=== Entries shown ===
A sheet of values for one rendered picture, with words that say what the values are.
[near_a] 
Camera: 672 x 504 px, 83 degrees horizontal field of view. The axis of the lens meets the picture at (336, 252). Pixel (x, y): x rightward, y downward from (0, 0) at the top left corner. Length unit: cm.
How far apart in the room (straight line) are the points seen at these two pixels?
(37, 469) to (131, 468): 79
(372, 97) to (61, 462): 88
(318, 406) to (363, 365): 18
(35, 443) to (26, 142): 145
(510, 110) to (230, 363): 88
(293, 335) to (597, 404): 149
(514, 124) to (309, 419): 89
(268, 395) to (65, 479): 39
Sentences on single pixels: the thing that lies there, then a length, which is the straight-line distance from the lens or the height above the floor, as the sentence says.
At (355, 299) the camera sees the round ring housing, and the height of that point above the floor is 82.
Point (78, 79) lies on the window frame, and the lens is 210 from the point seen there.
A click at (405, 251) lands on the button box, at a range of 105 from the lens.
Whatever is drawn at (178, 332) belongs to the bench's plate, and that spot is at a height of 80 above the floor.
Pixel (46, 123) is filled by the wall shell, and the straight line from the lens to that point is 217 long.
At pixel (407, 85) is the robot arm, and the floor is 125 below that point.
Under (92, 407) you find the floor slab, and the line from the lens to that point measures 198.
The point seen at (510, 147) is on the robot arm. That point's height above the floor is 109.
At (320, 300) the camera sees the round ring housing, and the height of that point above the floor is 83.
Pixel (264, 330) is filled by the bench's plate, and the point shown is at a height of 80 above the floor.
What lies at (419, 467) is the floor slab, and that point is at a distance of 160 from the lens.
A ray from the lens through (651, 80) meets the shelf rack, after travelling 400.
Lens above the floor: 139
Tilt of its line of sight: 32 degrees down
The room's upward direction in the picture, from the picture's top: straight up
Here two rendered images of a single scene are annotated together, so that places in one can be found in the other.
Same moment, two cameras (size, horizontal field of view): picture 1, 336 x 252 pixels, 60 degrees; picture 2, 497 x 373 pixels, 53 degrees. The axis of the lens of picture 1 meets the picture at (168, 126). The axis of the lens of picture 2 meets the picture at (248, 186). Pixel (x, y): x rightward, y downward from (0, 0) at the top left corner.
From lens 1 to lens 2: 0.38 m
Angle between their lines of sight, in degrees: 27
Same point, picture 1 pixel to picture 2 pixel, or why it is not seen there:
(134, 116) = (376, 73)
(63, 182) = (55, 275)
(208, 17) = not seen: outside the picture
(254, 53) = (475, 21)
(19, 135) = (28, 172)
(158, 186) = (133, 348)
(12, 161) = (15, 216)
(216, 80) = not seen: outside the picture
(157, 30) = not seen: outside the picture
===
Work order >> What do the records say? Quote them all exactly.

Solution for this task >>
A sheet of values for one rendered picture, with words that say what the values are.
[near_a] 
Camera: 672 x 504 px, 83 degrees horizontal field of view. The axis of the lens meets the picture at (336, 252). Pixel (x, y): x rightward, y downward from (0, 0) at the top left corner. Length unit: cm.
How far apart in the room (straight line) are the points seen at these two pixels?
(37, 469) to (131, 468): 79
(372, 97) to (61, 462): 88
(318, 406) to (363, 365): 18
(35, 443) to (26, 142): 145
(510, 110) to (230, 363): 88
(293, 335) to (597, 404): 149
(514, 124) to (309, 419): 89
(268, 395) to (65, 479): 39
Sentences on single pixels: the thing that lies there, then a length, which is the straight-line distance from the lens or the height above the floor, as the sentence says.
At (355, 299) the camera sees the round ring housing, and the height of that point above the floor is 82.
Point (78, 79) lies on the window frame, and the lens is 210 from the point seen there.
A click at (405, 251) lands on the button box, at a range of 105 from the lens.
Whatever is drawn at (178, 332) belongs to the bench's plate, and that spot is at a height of 80 above the floor.
Pixel (46, 123) is filled by the wall shell, and the straight line from the lens to that point is 217 long.
At pixel (407, 85) is the robot arm, and the floor is 125 below that point.
Under (92, 407) you find the floor slab, and the line from the lens to that point measures 198.
The point seen at (510, 147) is on the robot arm. That point's height above the floor is 109.
At (320, 300) the camera sees the round ring housing, and the height of that point above the floor is 83.
Pixel (264, 330) is filled by the bench's plate, and the point shown is at a height of 80 above the floor.
What lies at (419, 467) is the floor slab, and that point is at a distance of 160 from the lens.
A ray from the lens through (651, 80) meets the shelf rack, after travelling 400.
Lens above the floor: 139
Tilt of its line of sight: 32 degrees down
The room's upward direction in the picture, from the picture's top: straight up
Here two rendered images of a single scene are annotated together, so that places in one can be found in the other.
Same moment, two cameras (size, horizontal field of view): picture 1, 336 x 252 pixels, 60 degrees; picture 2, 497 x 373 pixels, 53 degrees. The axis of the lens of picture 1 meets the picture at (168, 126). The axis of the lens of picture 2 meets the picture at (248, 186). Pixel (x, y): x rightward, y downward from (0, 0) at the top left corner.
From lens 1 to lens 2: 0.38 m
Angle between their lines of sight, in degrees: 27
Same point, picture 1 pixel to picture 2 pixel, or why it is not seen there:
(134, 116) = (376, 73)
(63, 182) = (55, 275)
(208, 17) = not seen: outside the picture
(254, 53) = (475, 21)
(19, 135) = (28, 172)
(158, 186) = (133, 348)
(12, 161) = (15, 216)
(216, 80) = not seen: outside the picture
(157, 30) = not seen: outside the picture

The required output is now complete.